Thanks to IT, we can -

  • access all kinds of information and knowledge easily
  • make connections and get analytical in ways that were completely impossible not long ago
  • tell complex stories that are profoundly interactive (e.g. gaming, mass conversations)
  • simulate what we think we know (and imagine new things) which helps us
    • get better answers to things
    • ask much better questions, possibly sometimes identify what we don't know yet (imagine the power of that!)

However, the reality can lag far behind -

  • in the information deluge, our Information diets are in some ways more impoverished, not less
  • we do crazy things, like replace the excellent analysis we could be doing with appeals for popular support
  • the technology itself is like space rockets stuck in a traffic jam, hugely complicating simple tasks, interrupting and slowing down thought - e.g. the way updates quickly throttle your computer or an 8GB phone has barely enough memory to take a photo
  • rather than open things up, control and influence has massively concentrated
  • our fears over loss of privacy and bad people doing bad things contradict and feed off each other (cf. Cognitive bias).
  • all this sharing has closed down vistas, restricting people and thought into Filter bubbles and tribal allegiances
  • ultimately, IT keeps people busier than ever achieving less, often seeming like a net reduction in the quality of peoples' experience

Clearly, something is not quite right. At least, not yet.

What's going wrong?

There's obviously a political dimension to this. The technology, for example, is there to serve its own commercial purposes first. IT is still exploding like lawless goldrushes in the Wild West, with fortunes being made and lost. This happens to coincide with populations all over the developed world rapidly ageing and topping out, who are not digital natives and are increasingly preoccupied with control and resistant to change.

Perhaps it's a natural phase in IT's development too. Positive feedbacks give way to self-limiting conditions before things find some kind of complex sustainable equilibrium. For example, my movie recommender is convinced that I should be watching Star Wars or the Shawshank Redemption and as a result I watch fewer movies than ever. Similarly, the phone is now so occupied with calls from "BT Technical Department" that we rarely bother answering it. These things find their levels.

In the end, IT's job is to find a balance between -

  • passive consumption of material clamouring for attention
    In Lanzarote there are long strips of beachside developments accessed by a road with shops. Those shops are mostly bars and restaurants, and what's striking is that they go All Day Breakfast, Chinese, Irish Theme Pub, Indian, Pizza, Tapas and then the sequence repeats again. For miles. In the cut-throat world of bucket tourism, people don't like exploring and this is what works best.
  • active bottom-up creation of material
    • part communication and access to facilities
    • part pointless but entertaining "look at me" stuff - e.g. lolcats and Instagram
    • but also part "developing knowledge" in exciting new directions - e.g. thinking differently, Artificial Intelligence etc

In the privacy of our brains, these things feed off each other and make "intelligence" happen together. So maybe the best way to approach optimising IT is to be relatively unconstrained, experimental and dynamic about it. To try things out, let them develop, see what works and move forward incrementally.

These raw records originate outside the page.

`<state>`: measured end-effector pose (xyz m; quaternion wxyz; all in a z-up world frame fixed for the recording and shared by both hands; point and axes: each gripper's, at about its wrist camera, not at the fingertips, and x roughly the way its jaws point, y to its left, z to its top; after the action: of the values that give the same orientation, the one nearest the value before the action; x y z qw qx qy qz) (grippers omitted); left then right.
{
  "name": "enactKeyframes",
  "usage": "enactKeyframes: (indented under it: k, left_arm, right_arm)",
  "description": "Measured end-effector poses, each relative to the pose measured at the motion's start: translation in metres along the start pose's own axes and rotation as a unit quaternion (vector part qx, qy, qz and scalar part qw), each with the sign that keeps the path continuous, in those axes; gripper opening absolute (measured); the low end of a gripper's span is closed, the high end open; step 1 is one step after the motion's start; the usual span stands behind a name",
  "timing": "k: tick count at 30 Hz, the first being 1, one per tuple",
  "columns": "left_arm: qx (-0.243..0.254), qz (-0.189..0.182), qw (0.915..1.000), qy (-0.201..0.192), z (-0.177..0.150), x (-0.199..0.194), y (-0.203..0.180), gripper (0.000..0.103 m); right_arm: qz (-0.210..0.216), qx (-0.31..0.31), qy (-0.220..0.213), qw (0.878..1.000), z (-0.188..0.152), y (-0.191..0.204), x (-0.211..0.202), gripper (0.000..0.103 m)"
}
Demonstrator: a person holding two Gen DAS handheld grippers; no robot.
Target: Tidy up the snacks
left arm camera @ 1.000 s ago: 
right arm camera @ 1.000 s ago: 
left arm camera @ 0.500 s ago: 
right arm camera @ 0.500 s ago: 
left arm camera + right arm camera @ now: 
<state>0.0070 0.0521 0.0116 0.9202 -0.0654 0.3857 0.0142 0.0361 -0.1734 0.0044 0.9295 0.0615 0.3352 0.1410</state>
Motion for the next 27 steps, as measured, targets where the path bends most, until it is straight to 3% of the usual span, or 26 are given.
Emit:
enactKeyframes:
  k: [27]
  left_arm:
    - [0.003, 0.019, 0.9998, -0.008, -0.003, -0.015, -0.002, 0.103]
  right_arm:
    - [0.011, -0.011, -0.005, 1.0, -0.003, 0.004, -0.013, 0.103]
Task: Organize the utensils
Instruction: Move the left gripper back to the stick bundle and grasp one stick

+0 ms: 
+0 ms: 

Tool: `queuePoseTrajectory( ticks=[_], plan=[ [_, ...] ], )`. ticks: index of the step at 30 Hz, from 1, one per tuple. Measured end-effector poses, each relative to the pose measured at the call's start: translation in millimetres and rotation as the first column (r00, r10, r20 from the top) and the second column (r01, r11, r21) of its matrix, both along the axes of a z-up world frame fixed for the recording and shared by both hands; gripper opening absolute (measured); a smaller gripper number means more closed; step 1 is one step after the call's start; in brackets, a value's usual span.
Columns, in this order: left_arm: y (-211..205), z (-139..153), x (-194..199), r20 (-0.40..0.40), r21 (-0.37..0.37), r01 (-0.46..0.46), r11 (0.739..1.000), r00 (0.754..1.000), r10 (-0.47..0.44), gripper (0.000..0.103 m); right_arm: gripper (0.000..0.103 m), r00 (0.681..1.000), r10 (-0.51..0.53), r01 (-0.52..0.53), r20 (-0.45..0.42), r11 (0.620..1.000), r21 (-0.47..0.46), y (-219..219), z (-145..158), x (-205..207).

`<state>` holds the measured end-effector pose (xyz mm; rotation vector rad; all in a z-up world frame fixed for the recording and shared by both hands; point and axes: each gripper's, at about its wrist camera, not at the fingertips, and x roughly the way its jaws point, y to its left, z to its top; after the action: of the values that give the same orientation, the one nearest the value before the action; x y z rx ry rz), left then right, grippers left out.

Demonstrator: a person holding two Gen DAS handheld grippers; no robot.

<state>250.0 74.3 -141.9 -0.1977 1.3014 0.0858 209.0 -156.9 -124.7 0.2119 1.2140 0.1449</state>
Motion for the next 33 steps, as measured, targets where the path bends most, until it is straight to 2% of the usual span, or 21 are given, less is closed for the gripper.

As Douglas Adams famously put it;

"Technology is a word that describes something that doesn't work yet."

or

"I've come up with a set of rules that describe our reactions to technologies:
  1. Anything that is in the world when you’re born is normal and ordinary and is just a natural part of the way the world works.
  2. Anything that's invented between when you’re fifteen and thirty-five is new and exciting and revolutionary and you can probably get a career in it.
  3. Anything invented after you're thirty-five is against the natural order of things."